Next: Manipulating Spacing, Previous: Manipulating Filling and Adjustment, Up: GNU troff Reference [Contents][Index]
When filling, GNU troff
hyphenates words as needed at
user-specified and automatically determined hyphenation points. The
machine-driven determination of hyphenation points in words requires
algorithms and data, and is susceptible to conventions and preferences.
Before tackling such automatic hyphenation, let us consider how
hyphenation points can be set explicitly.

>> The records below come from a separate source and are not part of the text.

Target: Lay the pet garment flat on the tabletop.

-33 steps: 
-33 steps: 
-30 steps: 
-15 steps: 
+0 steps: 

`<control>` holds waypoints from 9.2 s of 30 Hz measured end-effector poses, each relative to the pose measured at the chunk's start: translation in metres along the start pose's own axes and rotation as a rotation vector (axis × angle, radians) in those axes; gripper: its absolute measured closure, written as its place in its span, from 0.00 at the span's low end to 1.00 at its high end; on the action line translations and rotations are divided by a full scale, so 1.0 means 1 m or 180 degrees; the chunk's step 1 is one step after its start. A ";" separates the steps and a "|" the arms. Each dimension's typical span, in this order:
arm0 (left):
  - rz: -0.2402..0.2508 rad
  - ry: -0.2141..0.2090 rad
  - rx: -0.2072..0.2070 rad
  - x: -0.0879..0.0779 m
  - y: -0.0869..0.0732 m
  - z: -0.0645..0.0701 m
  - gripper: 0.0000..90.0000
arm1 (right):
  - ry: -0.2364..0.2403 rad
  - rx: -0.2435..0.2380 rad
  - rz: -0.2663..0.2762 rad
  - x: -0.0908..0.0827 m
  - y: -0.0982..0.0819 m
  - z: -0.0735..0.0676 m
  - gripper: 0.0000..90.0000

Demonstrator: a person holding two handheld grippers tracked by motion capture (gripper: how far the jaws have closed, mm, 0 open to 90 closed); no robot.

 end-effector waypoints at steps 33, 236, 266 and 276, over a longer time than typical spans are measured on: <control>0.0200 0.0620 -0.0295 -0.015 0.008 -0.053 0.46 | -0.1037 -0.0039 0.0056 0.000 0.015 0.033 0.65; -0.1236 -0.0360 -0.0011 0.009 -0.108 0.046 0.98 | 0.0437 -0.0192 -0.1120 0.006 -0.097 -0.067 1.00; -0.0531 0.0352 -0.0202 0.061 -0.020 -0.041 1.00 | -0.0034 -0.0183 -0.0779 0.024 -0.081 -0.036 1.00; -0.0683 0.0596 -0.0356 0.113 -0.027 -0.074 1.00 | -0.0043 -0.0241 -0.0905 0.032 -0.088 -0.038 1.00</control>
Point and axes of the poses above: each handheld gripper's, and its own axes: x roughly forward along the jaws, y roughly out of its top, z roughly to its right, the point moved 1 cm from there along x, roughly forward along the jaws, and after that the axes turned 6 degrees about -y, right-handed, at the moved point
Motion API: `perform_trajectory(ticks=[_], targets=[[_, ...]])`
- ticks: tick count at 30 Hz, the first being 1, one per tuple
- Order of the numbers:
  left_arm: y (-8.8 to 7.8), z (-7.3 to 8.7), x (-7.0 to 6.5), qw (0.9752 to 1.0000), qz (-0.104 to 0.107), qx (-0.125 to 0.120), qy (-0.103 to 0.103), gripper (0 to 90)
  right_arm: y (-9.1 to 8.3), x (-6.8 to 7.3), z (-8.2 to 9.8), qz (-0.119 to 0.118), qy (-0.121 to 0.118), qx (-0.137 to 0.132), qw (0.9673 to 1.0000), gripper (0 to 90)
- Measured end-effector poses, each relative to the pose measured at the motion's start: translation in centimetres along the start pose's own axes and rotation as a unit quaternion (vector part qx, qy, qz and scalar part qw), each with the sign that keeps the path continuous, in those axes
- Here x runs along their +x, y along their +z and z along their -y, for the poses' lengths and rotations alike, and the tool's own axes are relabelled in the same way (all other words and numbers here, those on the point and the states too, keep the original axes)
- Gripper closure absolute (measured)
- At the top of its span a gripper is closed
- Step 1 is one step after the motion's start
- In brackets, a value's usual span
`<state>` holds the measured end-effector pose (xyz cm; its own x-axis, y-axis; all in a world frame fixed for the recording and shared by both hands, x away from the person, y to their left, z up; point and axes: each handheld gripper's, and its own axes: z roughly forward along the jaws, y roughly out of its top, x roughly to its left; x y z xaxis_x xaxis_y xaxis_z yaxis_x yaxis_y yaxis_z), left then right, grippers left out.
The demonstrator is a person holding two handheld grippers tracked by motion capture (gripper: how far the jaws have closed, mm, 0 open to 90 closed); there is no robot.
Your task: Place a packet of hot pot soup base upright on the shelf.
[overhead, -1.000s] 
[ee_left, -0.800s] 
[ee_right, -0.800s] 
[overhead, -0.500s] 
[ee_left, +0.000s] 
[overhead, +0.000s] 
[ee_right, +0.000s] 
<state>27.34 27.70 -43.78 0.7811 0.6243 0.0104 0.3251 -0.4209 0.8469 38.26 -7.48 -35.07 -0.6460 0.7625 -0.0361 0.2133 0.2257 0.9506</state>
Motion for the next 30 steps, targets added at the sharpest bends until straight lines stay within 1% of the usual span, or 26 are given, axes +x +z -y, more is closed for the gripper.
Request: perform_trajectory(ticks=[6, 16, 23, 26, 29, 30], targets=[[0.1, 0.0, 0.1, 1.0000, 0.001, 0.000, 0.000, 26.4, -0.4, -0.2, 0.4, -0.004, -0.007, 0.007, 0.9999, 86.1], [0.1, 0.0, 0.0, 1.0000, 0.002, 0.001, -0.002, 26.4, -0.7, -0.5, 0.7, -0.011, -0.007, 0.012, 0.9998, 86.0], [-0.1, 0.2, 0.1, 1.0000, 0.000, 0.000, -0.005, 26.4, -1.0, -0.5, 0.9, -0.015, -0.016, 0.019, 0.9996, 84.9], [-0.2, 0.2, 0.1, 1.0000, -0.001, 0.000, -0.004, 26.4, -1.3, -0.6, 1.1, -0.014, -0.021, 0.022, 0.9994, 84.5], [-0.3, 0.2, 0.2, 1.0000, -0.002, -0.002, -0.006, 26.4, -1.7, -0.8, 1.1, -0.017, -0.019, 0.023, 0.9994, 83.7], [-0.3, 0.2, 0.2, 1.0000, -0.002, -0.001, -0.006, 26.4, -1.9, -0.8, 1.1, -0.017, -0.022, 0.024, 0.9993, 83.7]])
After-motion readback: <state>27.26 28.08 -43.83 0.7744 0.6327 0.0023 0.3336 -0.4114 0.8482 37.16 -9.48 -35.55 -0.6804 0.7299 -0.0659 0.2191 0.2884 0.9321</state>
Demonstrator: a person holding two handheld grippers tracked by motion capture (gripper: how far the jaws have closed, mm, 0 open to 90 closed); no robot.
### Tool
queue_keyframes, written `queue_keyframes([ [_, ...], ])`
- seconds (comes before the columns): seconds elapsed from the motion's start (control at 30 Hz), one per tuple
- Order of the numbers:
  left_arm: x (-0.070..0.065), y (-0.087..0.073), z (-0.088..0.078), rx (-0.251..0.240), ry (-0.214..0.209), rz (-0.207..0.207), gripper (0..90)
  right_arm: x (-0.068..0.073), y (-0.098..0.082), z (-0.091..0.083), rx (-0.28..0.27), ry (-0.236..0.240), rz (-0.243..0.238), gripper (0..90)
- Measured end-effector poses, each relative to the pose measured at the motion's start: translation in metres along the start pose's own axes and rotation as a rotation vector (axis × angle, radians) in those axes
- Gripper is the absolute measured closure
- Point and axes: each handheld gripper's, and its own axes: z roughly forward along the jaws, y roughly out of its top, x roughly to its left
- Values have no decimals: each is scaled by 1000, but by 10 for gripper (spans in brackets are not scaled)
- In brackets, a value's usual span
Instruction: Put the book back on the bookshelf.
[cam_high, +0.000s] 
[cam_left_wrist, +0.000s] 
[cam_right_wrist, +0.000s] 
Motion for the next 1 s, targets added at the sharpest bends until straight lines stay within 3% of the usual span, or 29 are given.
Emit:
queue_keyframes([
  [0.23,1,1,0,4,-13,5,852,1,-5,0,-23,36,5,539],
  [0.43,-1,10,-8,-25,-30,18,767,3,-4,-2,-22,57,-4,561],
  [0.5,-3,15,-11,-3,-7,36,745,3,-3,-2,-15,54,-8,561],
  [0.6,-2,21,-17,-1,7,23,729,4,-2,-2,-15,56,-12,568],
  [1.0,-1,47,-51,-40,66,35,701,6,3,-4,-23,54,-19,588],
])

Explicitly hyphenated words such as “mother-in-law” are eligible for
breaking after each of their hyphens. Relatively few words in a
language offer such obvious break points, however, and automatic
detection of syllabic (or phonetic) boundaries for hyphenation is not
perfect,56 particularly for
unusual words found in technical literature. We can instruct GNU
troff
how to hyphenate specific words if the need arises.
Define each hyphenation exception word with each hyphen ‘-’ in the word indicating a hyphenation point. For example, the request
.hw in-sa-lub-rious alpha
marks potential hyphenation points in “insalubrious”, and prevents “alpha” from being hyphenated at all.
Besides the space character, any character whose hyphenation code is
zero can be used to separate the arguments of hw
(see the
hcode
request below). In addition, this request can be used more
than once.
Hyphenation points specified with hw
are not subject to the
within-word placement restrictions imposed by the hy
request (see
below).
Hyphenation exceptions specified with the hw
request are
associated with the hyphenation language (see the hla
request
below) and environment (see Environments); invoking the hw
request in the absence of a hyphenation language is an error.
The request is ignored if there are no parameters.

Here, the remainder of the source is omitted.